Le connétable de Castille mourut en ce même temps dans sa prison à Bayonne. Il étoit majordome-major du roi d’Espagne, qui est la plus grande charge. Elle fut donnée sur-le-champ au marquis de Villena, qui avoit été vice-roi de Naples et pris les armes à la main à Gaëte par les Impériaux. Le choix ne pouvoit être plus digne, jusqu’à honorer le roi qui le fit. J’ai déjà parlé de ce seigneur, et j’en aurai occasion encore, et d’expliquer ce que c’est que la charge qu’il eut.

Chalois, qui avoit vu Mme des Ursins à Bagnères, et qui en étoit revenu à Paris, en repartit en ce même temps avec son cordelier prisonnier, qu’il conduisit en Espagne. Ce métier de recors ne lui réussit pas dans le monde.

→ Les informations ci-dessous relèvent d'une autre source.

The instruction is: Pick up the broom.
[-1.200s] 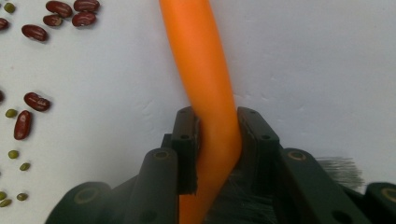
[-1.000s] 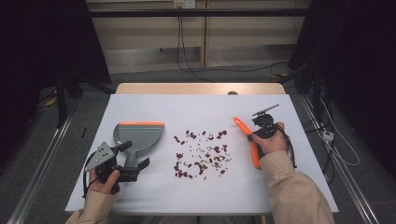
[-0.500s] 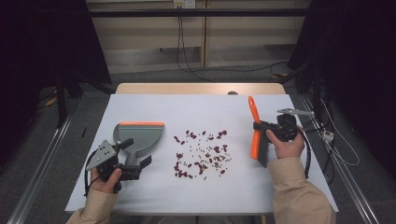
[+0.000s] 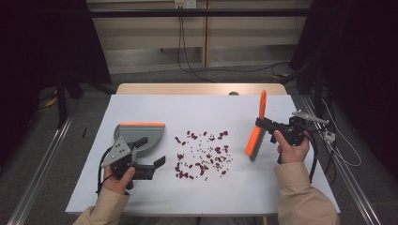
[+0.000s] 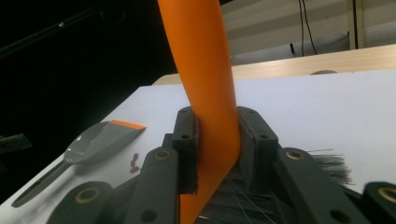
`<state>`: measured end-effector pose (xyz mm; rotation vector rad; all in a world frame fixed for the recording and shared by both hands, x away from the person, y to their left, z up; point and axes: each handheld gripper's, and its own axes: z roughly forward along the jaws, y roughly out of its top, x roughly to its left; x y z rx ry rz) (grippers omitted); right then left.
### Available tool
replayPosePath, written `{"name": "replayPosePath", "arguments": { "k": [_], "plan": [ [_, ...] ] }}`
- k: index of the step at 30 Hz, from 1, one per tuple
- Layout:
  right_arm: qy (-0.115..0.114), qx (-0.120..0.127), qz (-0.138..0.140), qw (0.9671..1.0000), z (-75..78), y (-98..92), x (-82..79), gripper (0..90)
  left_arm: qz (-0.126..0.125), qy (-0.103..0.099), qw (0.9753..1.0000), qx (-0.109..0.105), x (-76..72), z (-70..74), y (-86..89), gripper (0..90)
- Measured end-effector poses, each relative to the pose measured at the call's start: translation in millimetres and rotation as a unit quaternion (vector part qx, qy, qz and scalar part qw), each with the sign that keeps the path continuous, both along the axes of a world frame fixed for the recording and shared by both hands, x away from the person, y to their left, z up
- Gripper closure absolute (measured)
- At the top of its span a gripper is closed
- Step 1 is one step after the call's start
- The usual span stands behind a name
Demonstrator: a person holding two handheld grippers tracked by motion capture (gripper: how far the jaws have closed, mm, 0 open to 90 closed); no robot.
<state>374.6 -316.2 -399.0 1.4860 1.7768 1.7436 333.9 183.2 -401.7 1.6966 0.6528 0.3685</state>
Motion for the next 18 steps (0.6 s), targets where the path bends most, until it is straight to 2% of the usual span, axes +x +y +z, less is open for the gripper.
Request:
{"name": "replayPosePath", "arguments": {
  "k": [3, 5, 10, 12, 14, 15, 16, 18],
  "plan": [
    [-0.008, 0.000, 0.007, 0.9999, 5.0, 6.2, 1.3, 71.0, -0.006, -0.001, 1.0000, -0.007, 2.5, 4.1, -8.8, 3.5],
    [-0.019, -0.010, 0.013, 0.9997, 12.4, 16.9, 3.0, 71.0, -0.010, -0.002, 0.9999, -0.005, 5.0, 5.7, -13.8, 3.5],
    [-0.028, -0.012, 0.022, 0.9993, 19.4, 33.6, 7.4, 71.0, -0.019, 0.011, 0.9997, -0.007, 10.8, 7.1, -31.9, 3.5],
    [-0.034, -0.014, 0.027, 0.9990, 24.1, 48.9, 11.6, 71.0, -0.024, 0.015, 0.9996, -0.003, 14.7, 7.2, -44.5, 3.8],
    [-0.035, -0.018, 0.032, 0.9987, 26.7, 60.0, 14.7, 70.9, -0.023, 0.016, 0.9996, -0.001, 16.3, 6.7, -49.0, 3.9],
    [-0.035, -0.018, 0.032, 0.9987, 26.7, 60.0, 14.7, 70.9, -0.024, 0.018, 0.9996, -0.002, 18.2, 6.3, -53.6, 3.9],
    [-0.036, -0.018, 0.040, 0.9984, 28.3, 70.3, 18.0, 71.0, -0.027, 0.021, 0.9994, -0.001, 20.0, 5.5, -58.0, 4.9],
    [-0.038, -0.021, 0.041, 0.9982, 29.1, 75.3, 19.2, 70.9, -0.029, 0.029, 0.9991, 0.002, 23.2, 3.2, -66.9, 5.1]
  ]
}}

Le duc et la duchesse de Shrewsbury étoient arrivés depuis quelque temps. J’ai marqué en deux mots (p. 256 ci-dessus), quel étoit cet ambassadeur d’Angleterre. On le trouvera plus expliqué dans les Pièces concernant le traité de Londres [1]. Il

  1. On a déjà dit que ces Pièces n’avaient pas été remises à M. le duc de Saint-Simon en même temps que les Mémoires dont elles sont le complément.